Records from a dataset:
====

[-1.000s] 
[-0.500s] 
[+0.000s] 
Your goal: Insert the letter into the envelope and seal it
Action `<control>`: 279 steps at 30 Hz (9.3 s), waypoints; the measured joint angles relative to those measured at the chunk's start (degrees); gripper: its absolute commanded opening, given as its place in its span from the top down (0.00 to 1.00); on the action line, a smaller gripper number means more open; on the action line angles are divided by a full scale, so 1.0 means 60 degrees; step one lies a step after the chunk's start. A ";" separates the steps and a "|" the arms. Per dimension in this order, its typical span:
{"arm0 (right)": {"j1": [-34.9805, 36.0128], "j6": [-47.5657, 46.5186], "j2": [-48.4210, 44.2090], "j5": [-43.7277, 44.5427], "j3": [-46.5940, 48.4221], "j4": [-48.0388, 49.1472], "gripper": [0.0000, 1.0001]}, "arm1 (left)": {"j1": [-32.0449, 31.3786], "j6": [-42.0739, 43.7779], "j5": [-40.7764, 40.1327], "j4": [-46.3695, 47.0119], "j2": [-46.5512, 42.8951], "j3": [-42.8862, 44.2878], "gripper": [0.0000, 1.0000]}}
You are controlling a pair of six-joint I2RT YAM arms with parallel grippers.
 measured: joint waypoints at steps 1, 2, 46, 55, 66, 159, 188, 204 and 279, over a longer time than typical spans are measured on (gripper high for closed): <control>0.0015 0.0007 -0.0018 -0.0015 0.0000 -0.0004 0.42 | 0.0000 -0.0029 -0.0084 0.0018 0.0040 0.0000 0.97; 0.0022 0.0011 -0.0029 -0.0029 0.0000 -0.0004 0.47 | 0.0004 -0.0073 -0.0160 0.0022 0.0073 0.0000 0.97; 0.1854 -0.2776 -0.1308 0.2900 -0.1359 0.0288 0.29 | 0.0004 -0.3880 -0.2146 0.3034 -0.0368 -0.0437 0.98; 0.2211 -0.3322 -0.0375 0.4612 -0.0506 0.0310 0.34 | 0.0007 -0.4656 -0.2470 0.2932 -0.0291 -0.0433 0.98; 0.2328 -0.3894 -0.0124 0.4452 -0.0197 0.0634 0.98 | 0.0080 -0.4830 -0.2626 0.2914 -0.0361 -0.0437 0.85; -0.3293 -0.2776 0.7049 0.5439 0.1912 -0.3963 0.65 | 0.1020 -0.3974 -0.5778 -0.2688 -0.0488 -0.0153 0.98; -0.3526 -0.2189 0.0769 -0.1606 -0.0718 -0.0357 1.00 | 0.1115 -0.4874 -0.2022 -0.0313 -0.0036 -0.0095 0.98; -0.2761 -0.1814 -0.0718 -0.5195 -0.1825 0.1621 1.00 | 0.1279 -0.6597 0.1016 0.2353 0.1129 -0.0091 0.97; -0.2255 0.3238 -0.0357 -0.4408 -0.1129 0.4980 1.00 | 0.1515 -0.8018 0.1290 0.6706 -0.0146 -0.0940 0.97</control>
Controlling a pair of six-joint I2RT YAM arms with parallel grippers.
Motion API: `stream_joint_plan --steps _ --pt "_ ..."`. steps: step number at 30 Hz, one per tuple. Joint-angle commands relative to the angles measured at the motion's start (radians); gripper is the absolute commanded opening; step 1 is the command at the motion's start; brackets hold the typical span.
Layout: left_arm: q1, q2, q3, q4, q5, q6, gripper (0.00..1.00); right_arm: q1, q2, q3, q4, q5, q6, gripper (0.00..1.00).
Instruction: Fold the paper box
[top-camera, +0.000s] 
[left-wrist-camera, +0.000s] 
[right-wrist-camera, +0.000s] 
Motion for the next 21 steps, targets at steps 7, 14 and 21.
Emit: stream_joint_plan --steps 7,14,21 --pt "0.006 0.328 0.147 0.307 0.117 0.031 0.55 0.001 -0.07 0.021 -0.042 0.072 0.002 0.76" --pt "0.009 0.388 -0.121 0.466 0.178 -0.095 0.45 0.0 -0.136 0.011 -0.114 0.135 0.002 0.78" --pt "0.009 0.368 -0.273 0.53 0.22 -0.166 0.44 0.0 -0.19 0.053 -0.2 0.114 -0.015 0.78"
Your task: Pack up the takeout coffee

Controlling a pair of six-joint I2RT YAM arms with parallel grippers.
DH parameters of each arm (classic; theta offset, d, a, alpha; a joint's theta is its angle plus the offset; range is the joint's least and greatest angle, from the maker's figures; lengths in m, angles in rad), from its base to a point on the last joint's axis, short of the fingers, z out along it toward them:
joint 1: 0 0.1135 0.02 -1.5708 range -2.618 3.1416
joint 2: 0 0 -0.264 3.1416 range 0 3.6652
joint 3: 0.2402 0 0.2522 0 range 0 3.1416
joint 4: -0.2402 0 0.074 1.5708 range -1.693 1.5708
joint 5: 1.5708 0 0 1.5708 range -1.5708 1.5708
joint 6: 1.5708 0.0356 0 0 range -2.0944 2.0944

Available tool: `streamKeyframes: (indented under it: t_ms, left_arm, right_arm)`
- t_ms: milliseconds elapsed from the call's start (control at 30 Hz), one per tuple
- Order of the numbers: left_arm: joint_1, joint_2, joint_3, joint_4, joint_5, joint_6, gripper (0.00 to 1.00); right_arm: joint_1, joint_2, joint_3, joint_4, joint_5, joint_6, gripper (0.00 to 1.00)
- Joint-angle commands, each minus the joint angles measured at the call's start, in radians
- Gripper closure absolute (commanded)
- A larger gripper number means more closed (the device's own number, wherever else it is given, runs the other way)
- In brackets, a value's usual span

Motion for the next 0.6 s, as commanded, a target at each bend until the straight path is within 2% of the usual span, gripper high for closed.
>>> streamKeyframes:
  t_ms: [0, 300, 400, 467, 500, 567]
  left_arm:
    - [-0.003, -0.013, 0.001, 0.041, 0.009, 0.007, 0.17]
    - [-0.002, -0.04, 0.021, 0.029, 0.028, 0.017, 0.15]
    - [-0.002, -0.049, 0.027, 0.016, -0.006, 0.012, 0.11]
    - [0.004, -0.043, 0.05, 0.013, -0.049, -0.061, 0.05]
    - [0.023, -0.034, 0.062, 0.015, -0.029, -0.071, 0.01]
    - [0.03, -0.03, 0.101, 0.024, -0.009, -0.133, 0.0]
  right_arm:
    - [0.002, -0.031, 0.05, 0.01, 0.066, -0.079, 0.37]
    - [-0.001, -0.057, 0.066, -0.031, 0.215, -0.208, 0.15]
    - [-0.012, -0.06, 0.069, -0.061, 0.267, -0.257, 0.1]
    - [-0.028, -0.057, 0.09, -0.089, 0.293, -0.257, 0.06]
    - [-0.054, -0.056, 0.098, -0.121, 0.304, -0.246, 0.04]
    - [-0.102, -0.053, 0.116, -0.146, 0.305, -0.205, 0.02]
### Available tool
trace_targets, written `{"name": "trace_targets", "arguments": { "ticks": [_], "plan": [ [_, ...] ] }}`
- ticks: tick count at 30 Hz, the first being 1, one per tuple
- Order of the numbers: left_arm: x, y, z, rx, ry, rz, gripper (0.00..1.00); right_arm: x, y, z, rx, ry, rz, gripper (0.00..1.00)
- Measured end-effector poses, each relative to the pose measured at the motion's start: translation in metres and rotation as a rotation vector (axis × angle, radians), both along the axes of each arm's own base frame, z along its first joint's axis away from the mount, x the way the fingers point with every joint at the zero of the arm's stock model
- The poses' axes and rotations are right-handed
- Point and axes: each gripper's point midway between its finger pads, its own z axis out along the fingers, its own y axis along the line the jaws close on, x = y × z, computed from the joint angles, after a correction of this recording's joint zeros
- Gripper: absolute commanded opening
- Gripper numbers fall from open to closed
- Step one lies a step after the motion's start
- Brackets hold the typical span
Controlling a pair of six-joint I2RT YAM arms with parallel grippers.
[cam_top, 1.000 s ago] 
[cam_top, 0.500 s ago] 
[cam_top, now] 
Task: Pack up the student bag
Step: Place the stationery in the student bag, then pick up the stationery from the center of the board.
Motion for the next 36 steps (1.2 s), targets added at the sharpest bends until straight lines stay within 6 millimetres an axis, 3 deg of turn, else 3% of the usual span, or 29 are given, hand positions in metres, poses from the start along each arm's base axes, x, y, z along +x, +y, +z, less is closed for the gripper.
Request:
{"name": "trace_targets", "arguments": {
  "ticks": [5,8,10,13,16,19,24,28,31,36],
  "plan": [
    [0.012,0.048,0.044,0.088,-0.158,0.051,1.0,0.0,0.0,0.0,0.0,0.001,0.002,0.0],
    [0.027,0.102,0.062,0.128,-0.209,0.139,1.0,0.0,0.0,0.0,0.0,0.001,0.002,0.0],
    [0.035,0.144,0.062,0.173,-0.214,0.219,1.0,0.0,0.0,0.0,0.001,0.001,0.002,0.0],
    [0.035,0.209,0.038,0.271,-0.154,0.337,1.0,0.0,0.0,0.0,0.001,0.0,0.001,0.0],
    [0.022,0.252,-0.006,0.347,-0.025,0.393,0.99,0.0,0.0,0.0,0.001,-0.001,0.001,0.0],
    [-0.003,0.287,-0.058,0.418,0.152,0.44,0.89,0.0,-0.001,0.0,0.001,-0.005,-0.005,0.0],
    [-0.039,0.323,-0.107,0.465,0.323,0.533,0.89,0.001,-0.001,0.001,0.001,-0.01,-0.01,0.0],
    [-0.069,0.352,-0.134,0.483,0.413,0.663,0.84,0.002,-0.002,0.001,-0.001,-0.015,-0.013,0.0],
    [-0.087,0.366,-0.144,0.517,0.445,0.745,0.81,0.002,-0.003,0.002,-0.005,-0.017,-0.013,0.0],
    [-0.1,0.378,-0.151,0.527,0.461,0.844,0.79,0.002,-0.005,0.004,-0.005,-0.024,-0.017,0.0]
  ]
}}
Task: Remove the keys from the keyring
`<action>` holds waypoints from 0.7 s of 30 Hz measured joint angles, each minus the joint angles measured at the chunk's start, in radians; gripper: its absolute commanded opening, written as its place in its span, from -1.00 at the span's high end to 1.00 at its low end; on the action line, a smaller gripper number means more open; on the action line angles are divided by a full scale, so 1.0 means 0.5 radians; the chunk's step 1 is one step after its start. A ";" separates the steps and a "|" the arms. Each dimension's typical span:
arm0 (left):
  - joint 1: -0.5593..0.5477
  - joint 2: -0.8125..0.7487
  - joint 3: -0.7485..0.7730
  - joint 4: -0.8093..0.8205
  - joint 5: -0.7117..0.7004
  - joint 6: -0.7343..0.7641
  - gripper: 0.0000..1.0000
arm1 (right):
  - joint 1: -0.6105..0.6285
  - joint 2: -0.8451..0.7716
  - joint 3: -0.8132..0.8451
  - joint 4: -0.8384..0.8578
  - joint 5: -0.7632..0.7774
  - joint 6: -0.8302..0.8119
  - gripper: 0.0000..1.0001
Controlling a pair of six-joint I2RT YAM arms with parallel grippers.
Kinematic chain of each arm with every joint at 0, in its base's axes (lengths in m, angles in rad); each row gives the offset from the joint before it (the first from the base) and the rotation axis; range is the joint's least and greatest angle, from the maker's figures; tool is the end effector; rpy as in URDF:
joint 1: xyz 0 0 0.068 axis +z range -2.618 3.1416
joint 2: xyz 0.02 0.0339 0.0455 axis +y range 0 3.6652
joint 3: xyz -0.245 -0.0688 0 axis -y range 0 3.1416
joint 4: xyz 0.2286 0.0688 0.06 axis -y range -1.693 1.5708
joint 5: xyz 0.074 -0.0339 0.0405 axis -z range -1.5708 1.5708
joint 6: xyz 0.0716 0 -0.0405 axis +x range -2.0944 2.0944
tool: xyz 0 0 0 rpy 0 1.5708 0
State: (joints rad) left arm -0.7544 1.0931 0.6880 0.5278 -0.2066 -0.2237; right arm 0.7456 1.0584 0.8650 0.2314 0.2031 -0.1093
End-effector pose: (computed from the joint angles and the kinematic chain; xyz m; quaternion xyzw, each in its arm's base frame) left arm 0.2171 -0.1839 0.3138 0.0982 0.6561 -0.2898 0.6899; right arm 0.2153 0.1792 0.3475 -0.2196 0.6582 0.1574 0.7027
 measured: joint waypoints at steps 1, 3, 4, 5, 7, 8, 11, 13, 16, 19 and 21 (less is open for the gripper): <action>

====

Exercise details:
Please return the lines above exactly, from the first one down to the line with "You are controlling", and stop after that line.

Solution below:
[-1.000s] 
[-0.500s] 
[+0.000s] 
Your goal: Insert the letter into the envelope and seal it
Action `<control>`: 279 steps at 30 Hz (9.3 s), waypoints; the measured joint angles relative to those measured at the chunk's start (degrees); gripper: its absolute commanded opening, given as its place in its span from the top down (0.00 to 1.00); on the action line, a smaller gripper number means more open; on the action line angles are divided by a full scale, so 1.0 means 60 degrees; step one lies a step after the chunk's start. A ";" separates the steps and a "|" the arms. Per dimension in this order, its typical span:
{"arm0 (right)": {"j1": [-34.9805, 36.0128], "j6": [-47.5657, 46.5186], "j2": [-48.4210, 44.2090], "j5": [-43.7277, 44.5427], "j3": [-46.5940, 48.4221], "j4": [-48.0388, 49.1472], "gripper": [0.0000, 1.0001]}, "arm1 (left)": {"j1": [-32.0449, 31.3786], "j6": [-42.0739, 43.7779], "j5": [-40.7764, 40.1327], "j4": [-46.3695, 47.0119], "j2": [-46.5512, 42.8951], "j3": [-42.8862, 44.2878], "gripper": [0.0000, 1.0000]}}
You are controlling a pair of six-joint I2RT YAM arms with parallel grippers.

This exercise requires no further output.